## Problem statement
Print only the line with "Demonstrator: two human" and the lines after it, ending with the last line of the material, each exactly as it stands.
(Beginning of Collected material)
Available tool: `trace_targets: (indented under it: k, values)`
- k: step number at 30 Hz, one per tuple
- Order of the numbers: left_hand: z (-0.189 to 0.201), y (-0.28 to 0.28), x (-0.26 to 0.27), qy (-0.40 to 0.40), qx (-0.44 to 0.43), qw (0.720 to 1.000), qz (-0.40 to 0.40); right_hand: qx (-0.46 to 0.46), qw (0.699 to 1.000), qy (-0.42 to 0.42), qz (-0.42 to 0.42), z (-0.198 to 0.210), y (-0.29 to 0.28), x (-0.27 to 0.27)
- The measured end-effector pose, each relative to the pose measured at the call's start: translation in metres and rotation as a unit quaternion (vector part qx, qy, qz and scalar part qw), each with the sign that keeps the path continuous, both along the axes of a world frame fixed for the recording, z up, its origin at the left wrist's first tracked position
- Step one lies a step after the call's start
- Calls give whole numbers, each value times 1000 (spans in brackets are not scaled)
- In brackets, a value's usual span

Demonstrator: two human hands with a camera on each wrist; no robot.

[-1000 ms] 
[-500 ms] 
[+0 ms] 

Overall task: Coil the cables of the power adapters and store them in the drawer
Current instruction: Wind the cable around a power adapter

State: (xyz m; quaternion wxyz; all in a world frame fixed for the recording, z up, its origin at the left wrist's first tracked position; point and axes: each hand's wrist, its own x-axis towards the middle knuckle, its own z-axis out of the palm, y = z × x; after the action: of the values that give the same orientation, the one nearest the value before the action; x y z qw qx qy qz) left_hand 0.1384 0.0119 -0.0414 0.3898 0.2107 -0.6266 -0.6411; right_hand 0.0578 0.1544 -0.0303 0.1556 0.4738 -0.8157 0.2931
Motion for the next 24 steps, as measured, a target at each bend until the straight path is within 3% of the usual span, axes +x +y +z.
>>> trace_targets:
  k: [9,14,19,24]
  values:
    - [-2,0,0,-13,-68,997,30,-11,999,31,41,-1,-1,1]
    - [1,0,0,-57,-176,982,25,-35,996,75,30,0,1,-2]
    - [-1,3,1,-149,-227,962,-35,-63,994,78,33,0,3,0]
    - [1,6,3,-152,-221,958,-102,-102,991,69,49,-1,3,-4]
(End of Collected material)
## Expected answer
Demonstrator: two human hands with a camera on each wrist; no robot.

[-1000 ms] 
[-500 ms] 
[+0 ms] 

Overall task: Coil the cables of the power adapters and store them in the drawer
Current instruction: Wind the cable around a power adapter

State: (xyz m; quaternion wxyz; all in a world frame fixed for the recording, z up, its origin at the left wrist's first tracked position; point and axes: each hand's wrist, its own x-axis towards the middle knuckle, its own z-axis out of the palm, y = z × x; after the action: of the values that give the same orientation, the one nearest the value before the action; x y z qw qx qy qz) left_hand 0.1384 0.0119 -0.0414 0.3898 0.2107 -0.6266 -0.6411; right_hand 0.0578 0.1544 -0.0303 0.1556 0.4738 -0.8157 0.2931
Motion for the next 24 steps, as measured, a target at each bend until the straight path is within 3% of the usual span, axes +x +y +z.
>>> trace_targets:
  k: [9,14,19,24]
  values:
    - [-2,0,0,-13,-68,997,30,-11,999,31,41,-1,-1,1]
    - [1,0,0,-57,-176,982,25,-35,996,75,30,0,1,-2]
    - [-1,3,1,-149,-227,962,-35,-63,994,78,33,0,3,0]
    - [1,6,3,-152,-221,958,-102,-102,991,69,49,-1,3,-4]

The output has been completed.